Repeat the records below word for word and omit each image.

(Data begins)

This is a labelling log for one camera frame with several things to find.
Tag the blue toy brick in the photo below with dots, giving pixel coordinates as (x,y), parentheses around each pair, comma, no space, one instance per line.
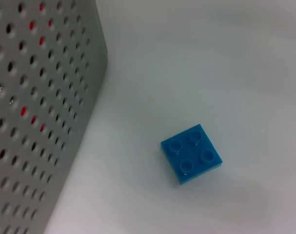
(191,153)

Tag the grey perforated plastic storage bin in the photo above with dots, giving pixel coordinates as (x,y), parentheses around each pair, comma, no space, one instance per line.
(40,109)

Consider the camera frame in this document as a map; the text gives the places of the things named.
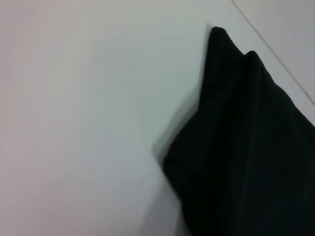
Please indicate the black shirt with white print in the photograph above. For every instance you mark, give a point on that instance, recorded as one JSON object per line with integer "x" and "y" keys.
{"x": 246, "y": 159}

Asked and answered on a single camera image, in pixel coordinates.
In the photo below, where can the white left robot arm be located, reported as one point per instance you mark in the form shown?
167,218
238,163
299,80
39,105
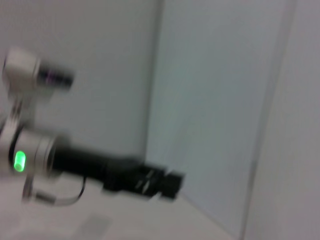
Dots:
25,152

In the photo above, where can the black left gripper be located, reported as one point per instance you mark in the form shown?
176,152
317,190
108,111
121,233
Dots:
95,167

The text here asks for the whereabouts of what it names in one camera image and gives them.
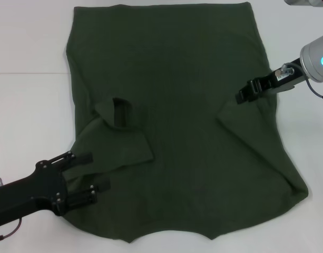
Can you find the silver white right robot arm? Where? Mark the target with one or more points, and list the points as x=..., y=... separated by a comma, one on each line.
x=318, y=60

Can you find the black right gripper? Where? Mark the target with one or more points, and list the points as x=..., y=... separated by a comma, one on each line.
x=277, y=79

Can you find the dark green t-shirt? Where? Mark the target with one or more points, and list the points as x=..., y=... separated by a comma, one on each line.
x=177, y=118

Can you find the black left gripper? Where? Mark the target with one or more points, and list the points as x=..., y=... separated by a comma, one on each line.
x=32, y=192

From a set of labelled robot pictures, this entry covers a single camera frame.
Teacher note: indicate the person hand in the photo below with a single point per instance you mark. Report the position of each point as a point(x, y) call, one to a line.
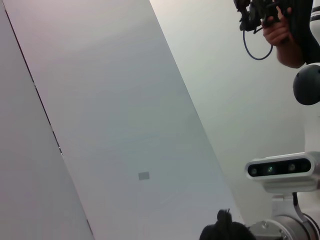
point(277, 32)

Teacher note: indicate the black handheld controller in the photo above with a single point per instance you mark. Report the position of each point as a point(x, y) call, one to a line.
point(255, 10)

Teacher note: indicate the person bare forearm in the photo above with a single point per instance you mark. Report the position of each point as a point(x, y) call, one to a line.
point(290, 55)

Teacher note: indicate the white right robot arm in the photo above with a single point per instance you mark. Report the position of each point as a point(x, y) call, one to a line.
point(307, 85)

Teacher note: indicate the black clothing sleeve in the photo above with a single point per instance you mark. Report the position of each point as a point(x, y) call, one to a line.
point(305, 30)

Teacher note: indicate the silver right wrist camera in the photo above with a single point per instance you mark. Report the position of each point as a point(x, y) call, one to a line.
point(275, 170)

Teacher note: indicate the gray wall plate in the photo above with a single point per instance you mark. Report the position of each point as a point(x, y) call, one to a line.
point(144, 175)

(Data ends)

Task answer:
This is a labelling log for one camera frame with several things to find.
Tag the blue toy brick in the photo below with dots, giving pixel coordinates as (x,y), parentheses around each pair, comma, no space, one instance per line.
(191,153)

Tag the grey perforated plastic storage bin in the photo above with dots, giving pixel coordinates as (x,y), parentheses around each pair, comma, no space, one instance per line.
(40,109)

Consider the camera frame in this document as a map; the text gives the places of the things named.
Please indicate the black shirt with white print in the photograph above. For every instance you mark, give a point on that instance, recorded as one JSON object per line with integer "x" and "y" keys.
{"x": 246, "y": 159}

Asked and answered on a single camera image, in pixel coordinates.
In the photo below, where can the white left robot arm be located, reported as one point per instance you mark in the form shown?
167,218
238,163
299,80
39,105
Dots:
25,152

In the photo above, where can the black left gripper be located, reported as one point per instance you mark in the form shown?
176,152
317,190
108,111
121,233
Dots:
95,167

The text here asks for the whereabouts of what it names in one camera image and gives them.
Can you find the silver white right robot arm? Where? Mark the target with one or more points, and list the points as x=..., y=... separated by a comma, one on each line.
x=318, y=60

Can you find the black right gripper? Where? Mark the target with one or more points, and list the points as x=..., y=... separated by a comma, one on each line.
x=277, y=79

Can you find the dark green t-shirt? Where? Mark the target with one or more points, and list the points as x=..., y=... separated by a comma, one on each line.
x=177, y=118

Can you find the black left gripper? Where? Mark the target with one or more points, and list the points as x=..., y=... separated by a comma, one on each line.
x=32, y=192

From a set of labelled robot pictures, this entry covers a single camera frame.
Teacher note: indicate the person hand in the photo below with a single point per instance you mark. Report the position of each point as a point(x, y) call, one to a line.
point(277, 32)

Teacher note: indicate the black handheld controller in the photo above with a single point per instance you mark. Report the position of each point as a point(x, y) call, one to a line.
point(255, 10)

Teacher note: indicate the person bare forearm in the photo above with a single point per instance you mark. Report the position of each point as a point(x, y) call, one to a line.
point(290, 55)

Teacher note: indicate the white right robot arm in the photo above with a single point per instance you mark. Report the position of each point as a point(x, y) call, one to a line.
point(307, 85)

Teacher note: indicate the black clothing sleeve in the photo above with a single point per instance you mark. Report the position of each point as a point(x, y) call, one to a line.
point(305, 30)

Teacher note: indicate the silver right wrist camera in the photo above with a single point per instance you mark. Report the position of each point as a point(x, y) call, one to a line.
point(275, 170)

Teacher note: indicate the gray wall plate in the photo above with a single point per instance you mark. Report the position of each point as a point(x, y) call, one to a line.
point(144, 175)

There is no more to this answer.